### Aim of the task
Scan the entries below for the word "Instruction", then copy each line that holds it.

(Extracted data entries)
□ □ □ □ □ □ □
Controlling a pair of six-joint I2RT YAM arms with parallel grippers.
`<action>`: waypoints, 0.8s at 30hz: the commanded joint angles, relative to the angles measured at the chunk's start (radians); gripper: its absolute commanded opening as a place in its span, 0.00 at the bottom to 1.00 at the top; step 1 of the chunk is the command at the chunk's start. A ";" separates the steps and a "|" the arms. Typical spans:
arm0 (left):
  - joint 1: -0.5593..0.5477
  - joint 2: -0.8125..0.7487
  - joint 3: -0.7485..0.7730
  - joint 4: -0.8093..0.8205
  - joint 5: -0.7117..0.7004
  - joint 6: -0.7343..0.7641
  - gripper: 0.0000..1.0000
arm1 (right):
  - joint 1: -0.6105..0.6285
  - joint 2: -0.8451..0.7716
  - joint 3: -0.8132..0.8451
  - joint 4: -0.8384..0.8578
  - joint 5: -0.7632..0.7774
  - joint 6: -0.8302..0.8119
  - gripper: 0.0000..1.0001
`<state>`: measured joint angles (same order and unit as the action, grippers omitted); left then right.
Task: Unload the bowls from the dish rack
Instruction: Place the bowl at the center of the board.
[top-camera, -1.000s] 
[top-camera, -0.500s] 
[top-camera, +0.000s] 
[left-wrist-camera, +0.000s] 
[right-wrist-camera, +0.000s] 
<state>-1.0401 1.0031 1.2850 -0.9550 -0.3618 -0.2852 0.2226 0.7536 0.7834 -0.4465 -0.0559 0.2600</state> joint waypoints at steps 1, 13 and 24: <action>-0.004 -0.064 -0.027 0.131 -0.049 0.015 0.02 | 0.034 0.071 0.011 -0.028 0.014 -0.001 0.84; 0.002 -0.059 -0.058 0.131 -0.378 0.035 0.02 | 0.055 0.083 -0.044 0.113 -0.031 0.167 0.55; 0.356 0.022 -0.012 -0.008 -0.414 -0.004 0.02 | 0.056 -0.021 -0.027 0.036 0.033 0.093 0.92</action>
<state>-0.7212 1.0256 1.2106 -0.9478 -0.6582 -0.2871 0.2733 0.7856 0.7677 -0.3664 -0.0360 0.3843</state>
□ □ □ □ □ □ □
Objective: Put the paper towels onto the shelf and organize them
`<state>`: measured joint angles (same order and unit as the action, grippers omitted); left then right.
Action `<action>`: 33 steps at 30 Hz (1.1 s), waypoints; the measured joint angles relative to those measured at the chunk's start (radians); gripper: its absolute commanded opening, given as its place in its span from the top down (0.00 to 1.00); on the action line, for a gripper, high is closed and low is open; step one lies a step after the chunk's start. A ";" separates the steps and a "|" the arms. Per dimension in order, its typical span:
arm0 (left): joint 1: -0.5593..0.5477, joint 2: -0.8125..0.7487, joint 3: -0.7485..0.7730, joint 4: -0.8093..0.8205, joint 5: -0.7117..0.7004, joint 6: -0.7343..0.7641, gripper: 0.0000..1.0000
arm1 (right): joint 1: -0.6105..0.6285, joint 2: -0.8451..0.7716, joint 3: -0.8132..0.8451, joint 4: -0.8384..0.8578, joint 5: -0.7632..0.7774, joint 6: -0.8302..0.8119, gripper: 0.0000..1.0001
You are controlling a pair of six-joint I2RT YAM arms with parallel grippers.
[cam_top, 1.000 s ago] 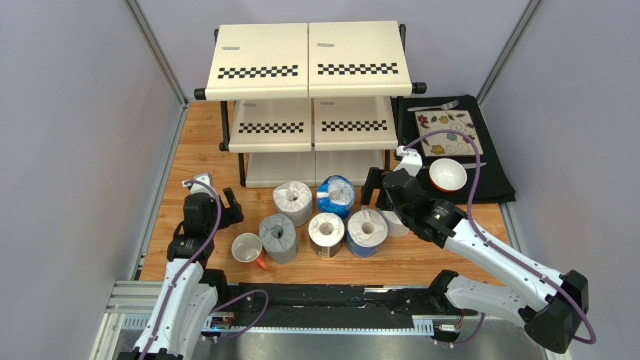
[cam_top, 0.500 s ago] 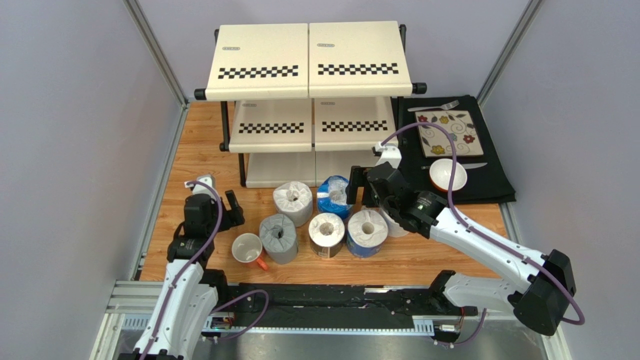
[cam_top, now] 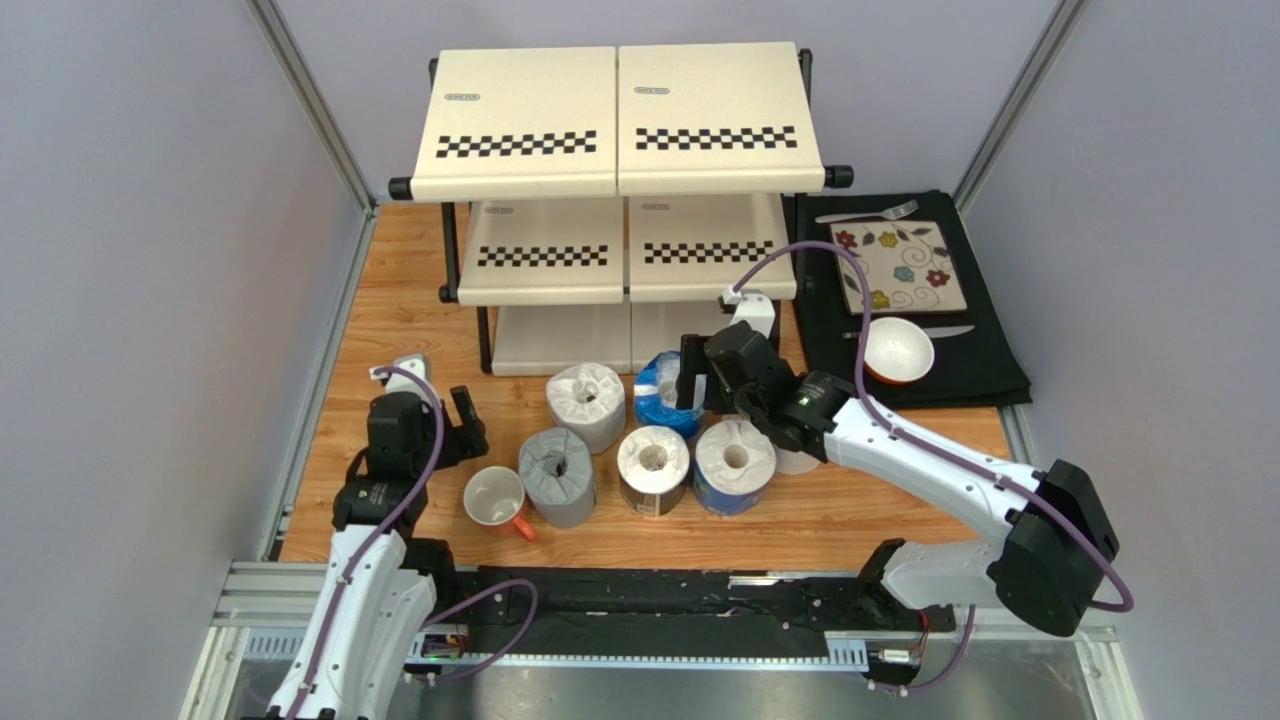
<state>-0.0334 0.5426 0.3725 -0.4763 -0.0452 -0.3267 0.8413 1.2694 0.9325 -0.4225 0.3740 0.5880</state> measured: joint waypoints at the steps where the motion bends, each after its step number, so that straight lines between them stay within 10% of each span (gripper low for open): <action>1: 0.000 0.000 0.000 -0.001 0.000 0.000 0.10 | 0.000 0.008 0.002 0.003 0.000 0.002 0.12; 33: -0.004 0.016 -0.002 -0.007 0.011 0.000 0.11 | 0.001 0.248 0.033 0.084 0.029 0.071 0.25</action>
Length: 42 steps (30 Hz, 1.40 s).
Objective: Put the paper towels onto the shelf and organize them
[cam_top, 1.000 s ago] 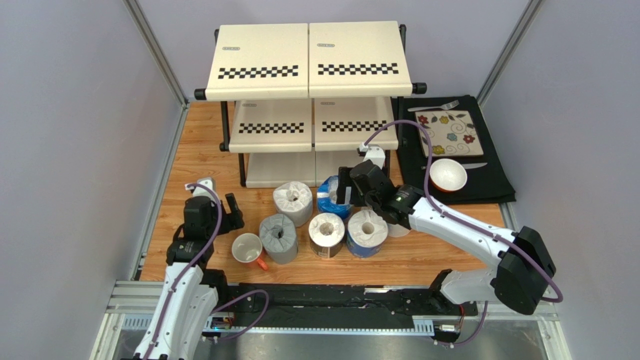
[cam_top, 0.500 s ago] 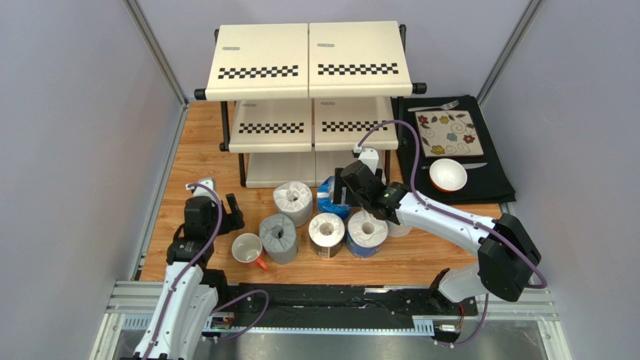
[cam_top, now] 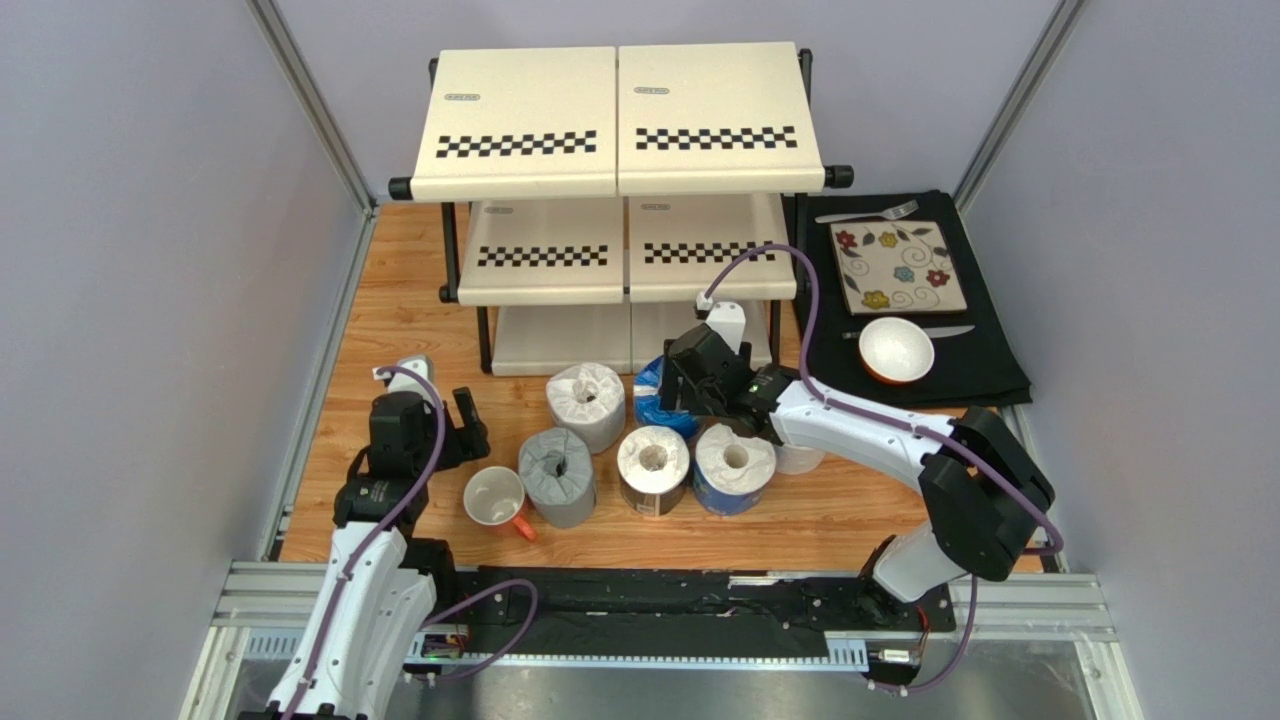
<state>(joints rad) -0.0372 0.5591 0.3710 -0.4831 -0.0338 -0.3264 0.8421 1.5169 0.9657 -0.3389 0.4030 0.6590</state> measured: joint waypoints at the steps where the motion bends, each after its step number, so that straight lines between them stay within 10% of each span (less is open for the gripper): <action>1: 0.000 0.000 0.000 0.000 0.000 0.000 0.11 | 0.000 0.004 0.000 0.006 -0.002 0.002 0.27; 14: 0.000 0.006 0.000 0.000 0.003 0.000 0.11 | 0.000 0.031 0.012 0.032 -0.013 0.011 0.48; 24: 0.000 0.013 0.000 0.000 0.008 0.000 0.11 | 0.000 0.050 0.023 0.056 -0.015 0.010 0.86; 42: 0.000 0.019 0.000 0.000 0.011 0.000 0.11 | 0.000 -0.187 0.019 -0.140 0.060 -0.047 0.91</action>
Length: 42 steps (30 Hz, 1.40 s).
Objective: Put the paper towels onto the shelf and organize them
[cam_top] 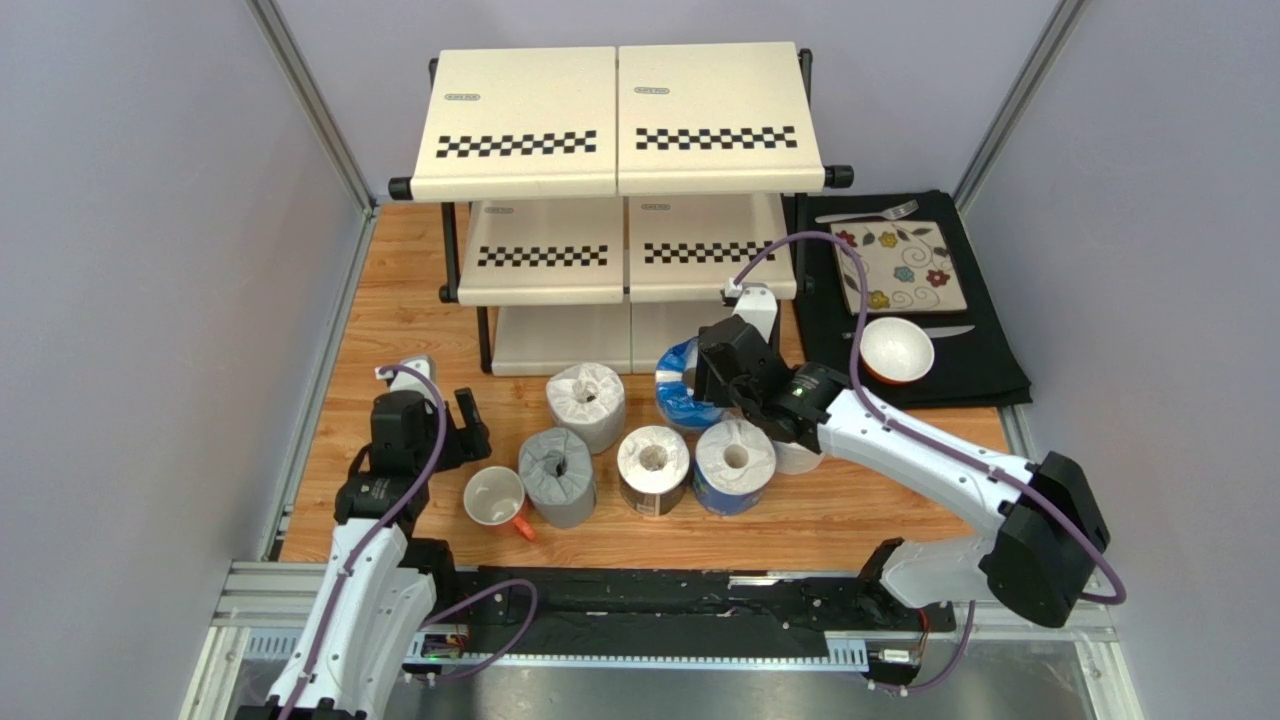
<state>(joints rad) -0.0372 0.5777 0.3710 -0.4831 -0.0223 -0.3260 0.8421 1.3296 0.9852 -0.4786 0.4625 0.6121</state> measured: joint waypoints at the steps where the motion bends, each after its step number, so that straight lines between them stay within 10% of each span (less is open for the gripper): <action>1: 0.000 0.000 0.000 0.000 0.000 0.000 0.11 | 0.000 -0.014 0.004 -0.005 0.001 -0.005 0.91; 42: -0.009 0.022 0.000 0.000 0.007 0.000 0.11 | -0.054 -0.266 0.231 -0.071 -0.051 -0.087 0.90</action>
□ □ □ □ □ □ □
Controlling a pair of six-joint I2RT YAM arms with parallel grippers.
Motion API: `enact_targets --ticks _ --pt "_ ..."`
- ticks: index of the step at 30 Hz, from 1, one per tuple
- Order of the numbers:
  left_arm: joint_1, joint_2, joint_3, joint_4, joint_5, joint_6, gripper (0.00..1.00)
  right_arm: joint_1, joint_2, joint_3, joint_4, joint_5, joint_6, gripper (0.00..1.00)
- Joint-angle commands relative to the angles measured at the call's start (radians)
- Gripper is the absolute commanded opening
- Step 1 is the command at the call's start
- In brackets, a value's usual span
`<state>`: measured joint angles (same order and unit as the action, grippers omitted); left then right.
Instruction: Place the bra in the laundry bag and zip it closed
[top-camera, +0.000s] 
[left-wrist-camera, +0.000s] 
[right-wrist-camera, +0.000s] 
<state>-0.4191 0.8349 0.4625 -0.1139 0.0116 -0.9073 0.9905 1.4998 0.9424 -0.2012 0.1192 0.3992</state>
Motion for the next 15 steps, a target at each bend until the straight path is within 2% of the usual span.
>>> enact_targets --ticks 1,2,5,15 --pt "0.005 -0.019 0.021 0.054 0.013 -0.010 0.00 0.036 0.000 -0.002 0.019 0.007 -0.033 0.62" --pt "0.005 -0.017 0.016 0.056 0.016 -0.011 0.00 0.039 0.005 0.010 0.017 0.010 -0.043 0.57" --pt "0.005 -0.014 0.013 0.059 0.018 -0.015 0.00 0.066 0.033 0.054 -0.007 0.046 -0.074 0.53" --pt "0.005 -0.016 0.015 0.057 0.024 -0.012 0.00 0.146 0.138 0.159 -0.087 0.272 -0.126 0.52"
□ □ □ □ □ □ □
### Written response
Instruction: Place the bowl at the center of the board.
Instruction: Place the bra in the laundry bag and zip it closed

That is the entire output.